Problem requirements
Below are records; reproduce exactly the lines from the one that has "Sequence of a" through the one that has "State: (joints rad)", ends included, and nothing more.

-------

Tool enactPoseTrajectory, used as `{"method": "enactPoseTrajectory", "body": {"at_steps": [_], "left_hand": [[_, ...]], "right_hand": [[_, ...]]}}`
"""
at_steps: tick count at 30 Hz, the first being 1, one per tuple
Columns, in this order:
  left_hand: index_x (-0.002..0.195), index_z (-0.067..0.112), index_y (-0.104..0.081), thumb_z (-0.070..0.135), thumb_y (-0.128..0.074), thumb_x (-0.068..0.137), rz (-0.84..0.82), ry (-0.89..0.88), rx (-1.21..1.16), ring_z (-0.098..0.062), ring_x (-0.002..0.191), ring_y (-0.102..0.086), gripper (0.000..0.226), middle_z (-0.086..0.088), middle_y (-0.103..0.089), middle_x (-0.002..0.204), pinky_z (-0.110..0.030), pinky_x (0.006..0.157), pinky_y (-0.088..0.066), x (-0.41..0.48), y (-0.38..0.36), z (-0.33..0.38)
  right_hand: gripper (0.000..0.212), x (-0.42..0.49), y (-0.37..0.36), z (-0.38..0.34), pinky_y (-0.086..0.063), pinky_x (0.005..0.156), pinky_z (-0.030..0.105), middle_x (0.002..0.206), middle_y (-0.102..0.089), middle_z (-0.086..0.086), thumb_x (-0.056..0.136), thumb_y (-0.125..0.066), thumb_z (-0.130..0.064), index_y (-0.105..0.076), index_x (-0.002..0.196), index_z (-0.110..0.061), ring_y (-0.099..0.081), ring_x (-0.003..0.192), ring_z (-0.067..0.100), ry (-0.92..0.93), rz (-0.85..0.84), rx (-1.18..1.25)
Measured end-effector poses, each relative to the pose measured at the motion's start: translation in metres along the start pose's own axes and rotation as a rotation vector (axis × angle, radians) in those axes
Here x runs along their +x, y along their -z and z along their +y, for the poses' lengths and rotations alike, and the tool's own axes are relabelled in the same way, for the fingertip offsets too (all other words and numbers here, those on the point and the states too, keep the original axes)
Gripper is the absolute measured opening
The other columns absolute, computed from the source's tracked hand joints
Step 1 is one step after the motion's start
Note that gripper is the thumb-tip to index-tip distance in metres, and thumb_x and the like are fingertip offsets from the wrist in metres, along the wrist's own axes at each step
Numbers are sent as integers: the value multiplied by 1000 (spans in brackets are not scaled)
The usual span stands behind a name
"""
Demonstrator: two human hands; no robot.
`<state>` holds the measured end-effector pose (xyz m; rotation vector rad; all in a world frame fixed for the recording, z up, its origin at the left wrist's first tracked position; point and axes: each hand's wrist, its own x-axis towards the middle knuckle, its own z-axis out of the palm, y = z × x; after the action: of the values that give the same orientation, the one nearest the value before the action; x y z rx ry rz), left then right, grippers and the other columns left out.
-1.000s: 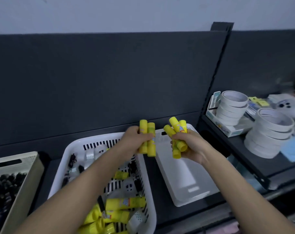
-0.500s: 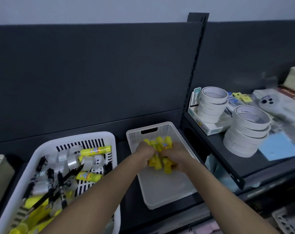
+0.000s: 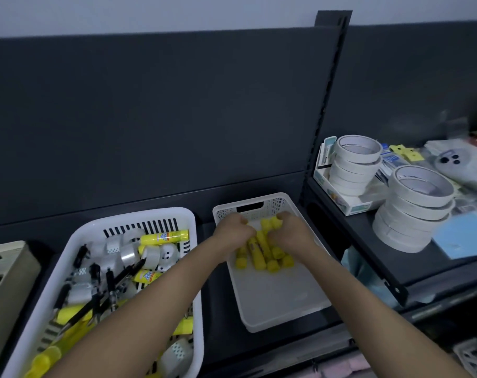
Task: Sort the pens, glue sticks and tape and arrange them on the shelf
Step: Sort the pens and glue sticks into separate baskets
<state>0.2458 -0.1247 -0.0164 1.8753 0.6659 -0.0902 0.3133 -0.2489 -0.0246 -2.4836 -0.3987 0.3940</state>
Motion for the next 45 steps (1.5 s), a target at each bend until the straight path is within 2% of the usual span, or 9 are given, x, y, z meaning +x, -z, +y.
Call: {"method": "enactPoseTrajectory", "body": {"at_steps": [2,6,10,16,23,32,37,41,45], "left_hand": [[124,11,-56,12,-59,88,26,-54,29,-20,111,-55,36,-3,-56,119,-36,96,-49,-7,13,0],[106,17,-64,17,-62,87,93,-178,92,-17,104,-60,19,3,-62,104,-39,95,-50,-30,50,-11],[106,15,-66,19,-61,88,213,-227,247,-14,95,-60,19,4,-64,99,-26,79,-46,-57,95,-34],[98,10,-62,26,-58,88,399,-133,607,-24,90,-58,19,-7,-65,97,-31,70,-43,-93,158,-83],[123,14,-47,64,-59,78,277,113,944,-26,106,-57,68,-7,-53,121,-32,72,-45,-112,172,-121],[129,11,-33,31,-67,77,263,121,838,-36,105,-55,65,-15,-30,135,-37,73,-47,-108,153,-128],[124,10,-35,12,-57,85,216,78,637,-29,92,-51,45,-17,-29,134,-29,64,-39,-107,162,-135],[130,14,-39,18,-70,78,188,55,420,-26,100,-47,60,-12,-34,131,-28,71,-41,-107,180,-138],[121,13,-52,23,-77,60,152,37,137,-24,95,-57,67,-13,-48,121,-25,59,-44,-116,194,-137]], "right_hand": [[49,-8,5,-10,-45,81,28,127,-57,9,85,-58,-20,-49,133,-12,-58,109,26,58,50,26],[37,-27,3,-40,-43,72,19,124,-59,5,89,-58,-19,-58,125,-12,-58,102,17,189,27,86],[31,-48,-16,-77,-44,85,26,113,-66,4,86,-59,-13,-66,115,-10,-60,103,19,281,-14,135],[26,-71,-66,-120,-48,78,27,104,-66,5,89,-58,-15,-66,113,-10,-60,91,18,372,-183,183],[28,-92,-95,-144,-47,86,25,120,-64,2,92,-54,-16,-64,119,-12,-59,107,16,407,-251,146],[23,-103,-104,-143,-51,85,34,109,-68,9,92,-52,-12,-67,108,-6,-62,99,23,389,-179,23],[25,-103,-117,-137,-26,46,24,63,-42,6,86,-45,1,-40,63,-9,-41,56,17,448,-199,-375],[30,-113,-127,-142,-36,59,30,62,-33,2,86,-50,4,-38,64,-13,-35,56,15,486,-253,-671],[37,-113,-137,-149,-39,62,28,60,-37,2,88,-52,0,-36,58,-14,-33,51,12,447,-253,-780]]}}
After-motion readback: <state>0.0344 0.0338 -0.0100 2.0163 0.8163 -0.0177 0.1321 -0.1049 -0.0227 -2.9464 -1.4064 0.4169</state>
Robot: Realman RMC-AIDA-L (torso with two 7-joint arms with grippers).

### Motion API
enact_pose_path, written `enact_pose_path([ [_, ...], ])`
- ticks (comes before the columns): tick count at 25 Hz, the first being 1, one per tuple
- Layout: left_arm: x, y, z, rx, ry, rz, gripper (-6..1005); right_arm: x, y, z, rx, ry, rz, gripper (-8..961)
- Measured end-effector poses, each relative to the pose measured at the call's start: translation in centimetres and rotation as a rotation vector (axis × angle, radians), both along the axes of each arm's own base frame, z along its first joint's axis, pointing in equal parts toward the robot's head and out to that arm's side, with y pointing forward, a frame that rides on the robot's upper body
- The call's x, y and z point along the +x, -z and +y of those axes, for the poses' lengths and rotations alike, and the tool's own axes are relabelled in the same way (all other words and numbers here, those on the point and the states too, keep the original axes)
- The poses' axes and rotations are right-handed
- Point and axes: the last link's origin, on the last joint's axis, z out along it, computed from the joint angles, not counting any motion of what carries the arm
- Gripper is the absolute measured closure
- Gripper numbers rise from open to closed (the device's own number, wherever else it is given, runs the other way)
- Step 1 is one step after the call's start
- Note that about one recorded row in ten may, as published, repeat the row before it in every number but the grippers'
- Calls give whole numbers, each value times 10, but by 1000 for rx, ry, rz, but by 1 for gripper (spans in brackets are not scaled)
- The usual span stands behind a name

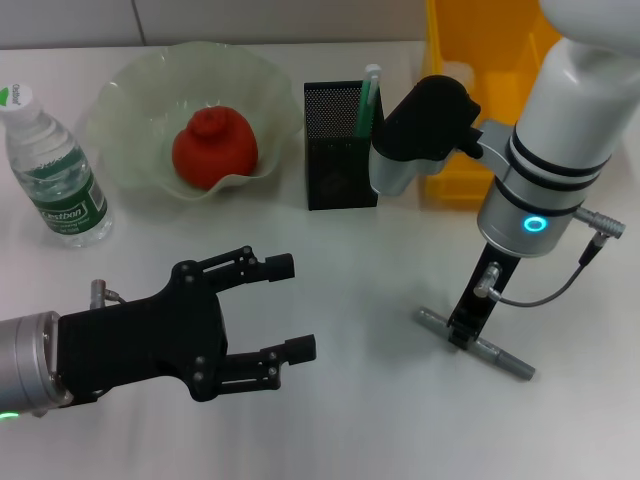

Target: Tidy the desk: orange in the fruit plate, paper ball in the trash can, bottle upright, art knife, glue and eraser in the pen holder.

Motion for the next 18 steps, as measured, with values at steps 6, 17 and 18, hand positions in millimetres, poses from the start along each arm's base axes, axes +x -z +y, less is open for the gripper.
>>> enact_pose_path([
  [6, 0, 0, 0, 3, -1, -1, 197, -5, -5, 3, 41, -15, 63, 817],
  [17, -1, -1, 0, 6, -4, -2, 197, -17, -62, 10, 264, -66, 742, 828],
  [18, -1, -1, 0, 7, -2, -2, 197, -15, -69, 12, 296, -73, 852, 828],
])
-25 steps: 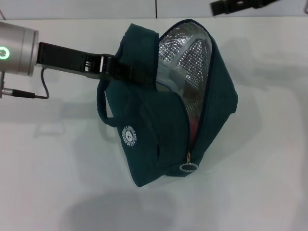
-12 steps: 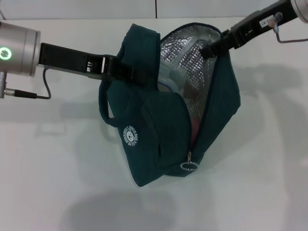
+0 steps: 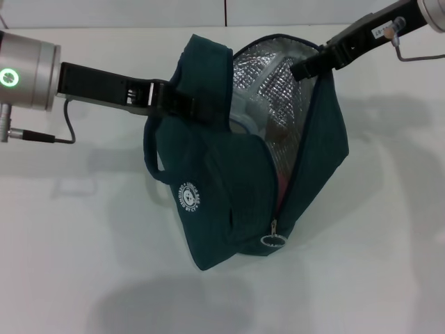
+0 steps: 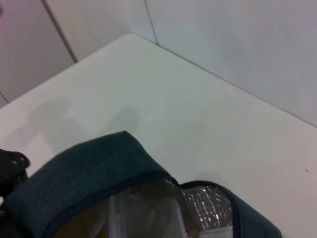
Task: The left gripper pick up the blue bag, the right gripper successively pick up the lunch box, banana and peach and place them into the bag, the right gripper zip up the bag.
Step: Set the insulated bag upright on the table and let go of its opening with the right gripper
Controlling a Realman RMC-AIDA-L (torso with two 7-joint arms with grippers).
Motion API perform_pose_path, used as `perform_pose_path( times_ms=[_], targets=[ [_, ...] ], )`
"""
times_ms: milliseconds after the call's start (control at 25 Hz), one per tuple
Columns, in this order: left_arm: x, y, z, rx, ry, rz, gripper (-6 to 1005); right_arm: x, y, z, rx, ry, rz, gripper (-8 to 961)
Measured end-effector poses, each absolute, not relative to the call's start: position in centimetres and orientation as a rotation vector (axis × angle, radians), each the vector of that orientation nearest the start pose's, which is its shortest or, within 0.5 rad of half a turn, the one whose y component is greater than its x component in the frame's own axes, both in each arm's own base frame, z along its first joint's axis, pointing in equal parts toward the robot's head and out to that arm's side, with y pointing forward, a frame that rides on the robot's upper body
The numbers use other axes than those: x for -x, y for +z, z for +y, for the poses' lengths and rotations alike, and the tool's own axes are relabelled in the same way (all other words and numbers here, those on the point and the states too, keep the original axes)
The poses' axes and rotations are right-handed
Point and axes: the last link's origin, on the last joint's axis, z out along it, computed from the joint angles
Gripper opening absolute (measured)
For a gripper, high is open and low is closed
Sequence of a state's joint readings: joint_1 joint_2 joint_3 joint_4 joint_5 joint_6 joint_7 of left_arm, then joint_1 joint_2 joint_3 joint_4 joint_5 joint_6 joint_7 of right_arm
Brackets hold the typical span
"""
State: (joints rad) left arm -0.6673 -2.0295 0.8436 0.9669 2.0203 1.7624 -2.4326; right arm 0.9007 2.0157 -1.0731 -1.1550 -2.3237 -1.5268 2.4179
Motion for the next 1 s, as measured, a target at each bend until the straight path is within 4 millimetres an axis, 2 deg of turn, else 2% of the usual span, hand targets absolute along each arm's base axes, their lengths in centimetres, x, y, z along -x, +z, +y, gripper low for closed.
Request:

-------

Output of the exercise
Sequence of a state's joint readings: joint_1 joint_2 joint_3 joint_4 joint_5 joint_6 joint_7 of left_arm, then joint_1 joint_2 joint_3 joint_4 joint_5 joint_6 joint_7 of right_arm
Brackets hold the typical span
"""
State: (joints rad) left arm -0.6673 -2.0295 0.8436 0.9669 2.0203 1.7624 -2.4326; right arm 0.9007 2.0157 -1.0731 -1.1550 -2.3237 -1.5268 2.4179

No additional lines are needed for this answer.